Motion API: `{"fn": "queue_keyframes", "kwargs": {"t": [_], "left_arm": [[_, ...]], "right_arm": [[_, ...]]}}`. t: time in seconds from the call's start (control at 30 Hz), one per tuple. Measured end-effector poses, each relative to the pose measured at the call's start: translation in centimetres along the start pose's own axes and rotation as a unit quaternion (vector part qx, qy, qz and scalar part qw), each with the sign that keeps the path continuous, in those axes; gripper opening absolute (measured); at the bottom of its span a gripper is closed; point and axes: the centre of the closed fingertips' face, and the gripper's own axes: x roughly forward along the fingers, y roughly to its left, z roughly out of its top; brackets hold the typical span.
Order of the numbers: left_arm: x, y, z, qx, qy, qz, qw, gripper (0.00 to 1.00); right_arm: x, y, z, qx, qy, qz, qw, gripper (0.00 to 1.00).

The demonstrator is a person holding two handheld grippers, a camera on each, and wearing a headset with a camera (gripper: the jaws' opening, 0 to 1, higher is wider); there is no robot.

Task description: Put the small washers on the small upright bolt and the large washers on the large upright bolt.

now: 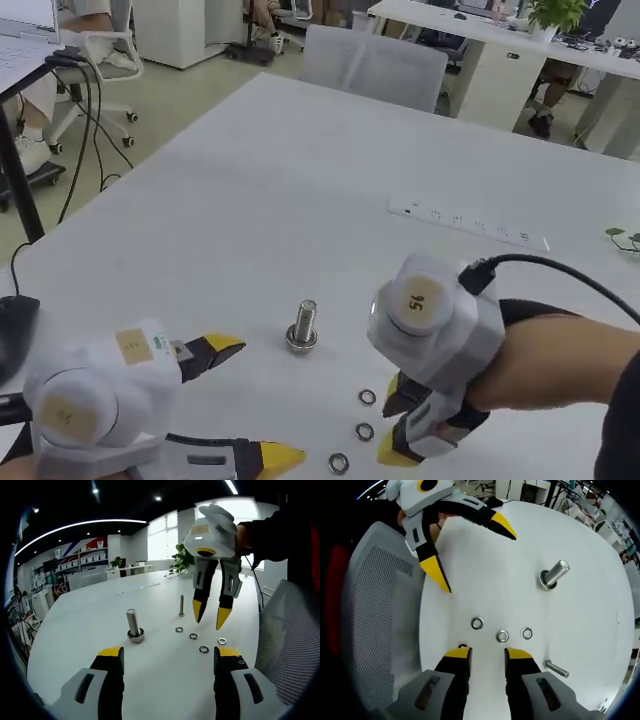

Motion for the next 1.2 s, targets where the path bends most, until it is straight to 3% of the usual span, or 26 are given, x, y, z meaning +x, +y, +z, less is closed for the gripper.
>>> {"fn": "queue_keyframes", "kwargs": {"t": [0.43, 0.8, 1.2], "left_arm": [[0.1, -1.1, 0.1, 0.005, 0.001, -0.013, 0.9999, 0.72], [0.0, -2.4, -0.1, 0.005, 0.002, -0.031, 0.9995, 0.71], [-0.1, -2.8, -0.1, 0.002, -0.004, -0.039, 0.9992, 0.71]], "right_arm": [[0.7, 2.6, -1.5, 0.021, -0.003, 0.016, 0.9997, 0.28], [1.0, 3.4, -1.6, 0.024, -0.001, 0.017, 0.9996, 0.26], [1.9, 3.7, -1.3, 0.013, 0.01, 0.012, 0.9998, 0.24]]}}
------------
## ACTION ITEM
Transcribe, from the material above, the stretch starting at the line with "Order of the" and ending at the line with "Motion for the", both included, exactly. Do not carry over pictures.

## TASK OUTPUT
Order of the numbers: left_arm: x, y, z, qx, qy, qz, qw, gripper (0.00 to 1.00); right_arm: x, y, z, qx, qy, qz, qw, gripper (0.00 to 1.00).

The demonstrator is a person holding two handheld grippers, a camera on each, and wearing a headset with a camera (gripper: the jaws' opening, 0 to 1, higher is wider); there is no robot.

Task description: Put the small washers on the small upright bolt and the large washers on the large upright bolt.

now: 

Motion for the next 1.2 s, targets where the path bends most, until it is straight to 3% of the usual span, or 26 are given, x, y, z meaning +x, +y, +z, less is closed for the gripper.

No more output will be given for this exercise.